[TASK INSTRUCTIONS] What is needed is a word-for-word transcript of the listing, free of pictures.

[RECORDS SHOWN]
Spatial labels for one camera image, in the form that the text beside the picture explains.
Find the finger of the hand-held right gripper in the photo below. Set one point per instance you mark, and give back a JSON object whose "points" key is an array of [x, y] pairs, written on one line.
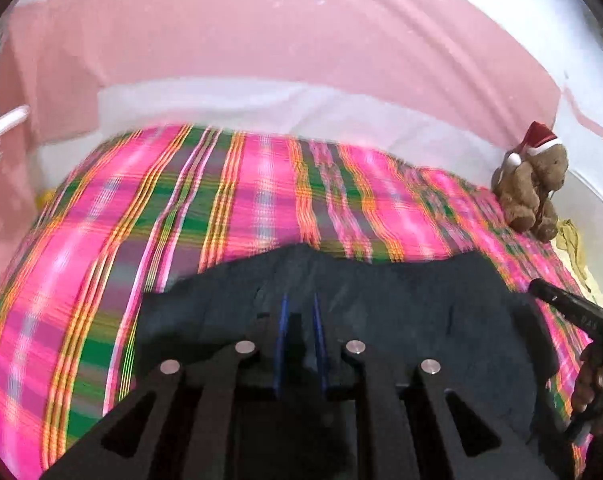
{"points": [[556, 295]]}

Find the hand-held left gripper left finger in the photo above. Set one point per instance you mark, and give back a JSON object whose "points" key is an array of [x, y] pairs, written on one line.
{"points": [[280, 345]]}

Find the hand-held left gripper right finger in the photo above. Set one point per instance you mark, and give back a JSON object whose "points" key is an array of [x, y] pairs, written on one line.
{"points": [[320, 345]]}

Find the black puffer jacket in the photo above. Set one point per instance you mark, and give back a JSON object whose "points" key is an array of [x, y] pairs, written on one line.
{"points": [[406, 300]]}

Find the person's right hand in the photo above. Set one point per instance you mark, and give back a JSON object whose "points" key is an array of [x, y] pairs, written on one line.
{"points": [[586, 385]]}

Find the yellow cloth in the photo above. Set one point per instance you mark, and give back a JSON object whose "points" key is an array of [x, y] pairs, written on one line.
{"points": [[571, 240]]}

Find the white headboard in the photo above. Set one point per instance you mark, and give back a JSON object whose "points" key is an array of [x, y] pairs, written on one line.
{"points": [[596, 210]]}

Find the brown teddy bear red hat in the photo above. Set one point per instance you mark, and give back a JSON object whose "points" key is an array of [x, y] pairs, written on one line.
{"points": [[526, 195]]}

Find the pink plaid bed sheet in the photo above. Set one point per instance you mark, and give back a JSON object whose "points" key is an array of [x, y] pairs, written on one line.
{"points": [[131, 240]]}

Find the white wall shelf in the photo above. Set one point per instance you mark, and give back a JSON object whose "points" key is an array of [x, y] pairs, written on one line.
{"points": [[6, 121]]}

[EXERCISE RESPONSE]
Spatial labels for one camera image, in the form that the text beside the picture explains.
Find the finger of the hand-held right gripper in the photo below. Set one point per instance you mark, and give back a JSON object whose "points" key is an array of [x, y] pairs, written on one line.
{"points": [[556, 295]]}

Find the hand-held left gripper left finger in the photo above. Set one point per instance you mark, and give back a JSON object whose "points" key is an array of [x, y] pairs, written on one line.
{"points": [[280, 345]]}

Find the hand-held left gripper right finger in the photo above. Set one point per instance you mark, and give back a JSON object whose "points" key is an array of [x, y] pairs, written on one line.
{"points": [[320, 345]]}

Find the black puffer jacket in the photo above. Set one point per instance you mark, and give back a JSON object whose "points" key is an array of [x, y] pairs, written on one line.
{"points": [[406, 300]]}

Find the person's right hand in the photo above. Set one point per instance you mark, and give back a JSON object whose "points" key is an array of [x, y] pairs, written on one line.
{"points": [[586, 385]]}

Find the yellow cloth in the photo above. Set one point per instance you mark, and give back a JSON object whose "points" key is an array of [x, y] pairs, written on one line.
{"points": [[571, 240]]}

Find the white headboard in the photo above. Set one point per instance you mark, and give back a JSON object whose "points" key is an array of [x, y] pairs, written on one line.
{"points": [[596, 210]]}

Find the brown teddy bear red hat in the photo above. Set one point per instance you mark, and give back a JSON object whose "points" key is an array of [x, y] pairs, written on one line.
{"points": [[526, 195]]}

Find the pink plaid bed sheet in the photo above. Set one point per instance you mark, and give back a JSON object whose "points" key is an array of [x, y] pairs, written on one line.
{"points": [[131, 240]]}

Find the white wall shelf in the photo above. Set one point per instance you mark, and give back a JSON object whose "points" key is an array of [x, y] pairs, written on one line.
{"points": [[6, 121]]}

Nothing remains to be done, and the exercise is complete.